Saturday, June 01, 2013

The use of force

There are many interventions in medicine that are life-saving when used acutely but detrimental when applied chronically. Steroids produce highly desirable results when used for brief periods in such conditions as asthma or rheumatoid arthritis. When used for extended periods they cause abnormalities in bone and skin, psychiatric disturbances, weight gain and cataracts. Antibiotics are useful for acute infection but when used long-term do more harm than good. Surgery is often necessary in an acute, discrete crisis but is impractical as a continuing intervention. The underlying principle is that certain actions and interventions that are indispensable in confronting dire, but focused emergencies do not function as well when used as indefinite strategies.

The same principle that applies to medical therapy of human illness has an analog regarding the use of force in civic life. The use of force, and particularly armed force, is often indispensable and necessary in the management of discrete crises, such as violent criminal behavior and hostile military confrontations. The use of force is much less efficacious, and in fact detrimental when used as a governing principle for day-to-day life. This is true not only for actual armed incidents such as SWAT team actions or law enforcement raids, but also for the coercive legislation that serve as the rationales for such actions. Bans and prohibitions, mandates and imperatives, while perhaps necessary to transient exigencies are detrimental and corrupting when relied upon for social order.

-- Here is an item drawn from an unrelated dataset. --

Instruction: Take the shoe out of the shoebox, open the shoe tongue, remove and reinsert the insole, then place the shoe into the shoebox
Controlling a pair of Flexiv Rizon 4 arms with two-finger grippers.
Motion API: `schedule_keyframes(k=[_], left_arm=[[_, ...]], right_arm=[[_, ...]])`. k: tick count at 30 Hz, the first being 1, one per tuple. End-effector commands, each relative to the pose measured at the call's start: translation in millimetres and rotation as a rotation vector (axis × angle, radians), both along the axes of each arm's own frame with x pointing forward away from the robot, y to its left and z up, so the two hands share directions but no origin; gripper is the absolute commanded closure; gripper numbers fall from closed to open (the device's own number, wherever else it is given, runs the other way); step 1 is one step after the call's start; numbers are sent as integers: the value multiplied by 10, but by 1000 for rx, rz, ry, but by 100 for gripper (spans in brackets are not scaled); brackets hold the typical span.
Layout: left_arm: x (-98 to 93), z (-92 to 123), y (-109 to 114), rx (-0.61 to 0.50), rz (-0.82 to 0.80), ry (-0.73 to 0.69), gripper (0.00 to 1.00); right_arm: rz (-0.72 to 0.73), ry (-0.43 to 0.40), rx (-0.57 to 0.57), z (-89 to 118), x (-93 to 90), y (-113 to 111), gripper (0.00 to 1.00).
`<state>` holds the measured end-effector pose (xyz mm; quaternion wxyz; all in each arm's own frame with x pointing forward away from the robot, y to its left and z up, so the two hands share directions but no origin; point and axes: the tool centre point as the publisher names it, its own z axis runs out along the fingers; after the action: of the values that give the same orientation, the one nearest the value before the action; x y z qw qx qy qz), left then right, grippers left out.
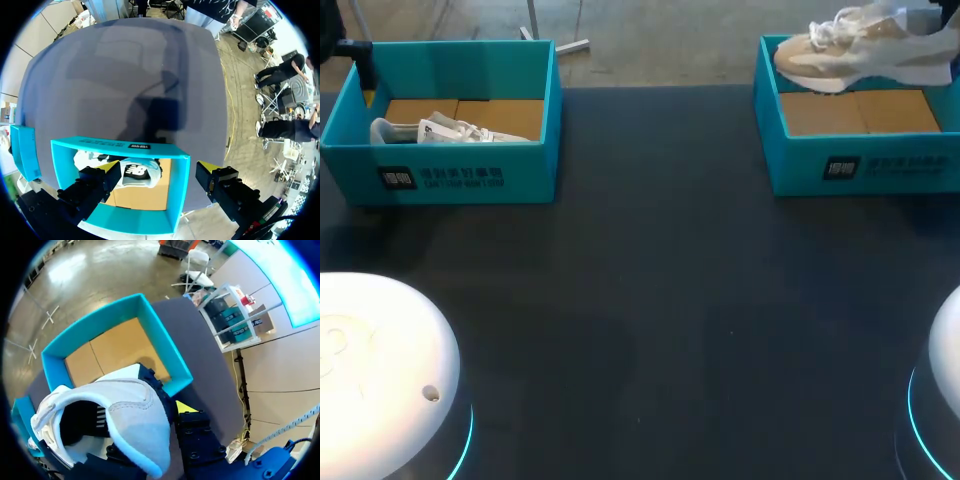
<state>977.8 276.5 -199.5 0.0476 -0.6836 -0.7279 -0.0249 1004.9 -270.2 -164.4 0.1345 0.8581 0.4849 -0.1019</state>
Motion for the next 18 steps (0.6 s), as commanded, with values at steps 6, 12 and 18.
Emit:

A society cannot succeed, progress or even survive when daily life occurs under the shadow of government coercion. Dictatorships and tyrannies have limited lives because the inevitable result of rigid force is destruction and decay. Societies thrive as a measure of the character of their members rather than the force of their rulers. The transient efficacy of force is not dependent upon the rationale for its use. Force and coercion can be employed for malevolent as well as benevolent purposes. They can be used to suppress virtue as well as vice. The indiscriminate use of force tends to become a substitute for reasoned policy and the consensus that results from civil discourse. Bans and mandates are the tools of the impatient, incompetent, misguided and corrupt.

Once force is employed as the basis of a particular policy, especially when such is contrary to popular sentiment, it creates a self-perpetuating cycle of increasingly intrusive and coercive interventions that eventually become unsustainable. The bonds that exist between members of a thriving society are not bonds of submission. The use of force and its antecedents are malignancies in the body politic, consuming more and more of civic life and corroding the societies that host them. If society that requires the use of force and government intrusion for survival is doomed regardless.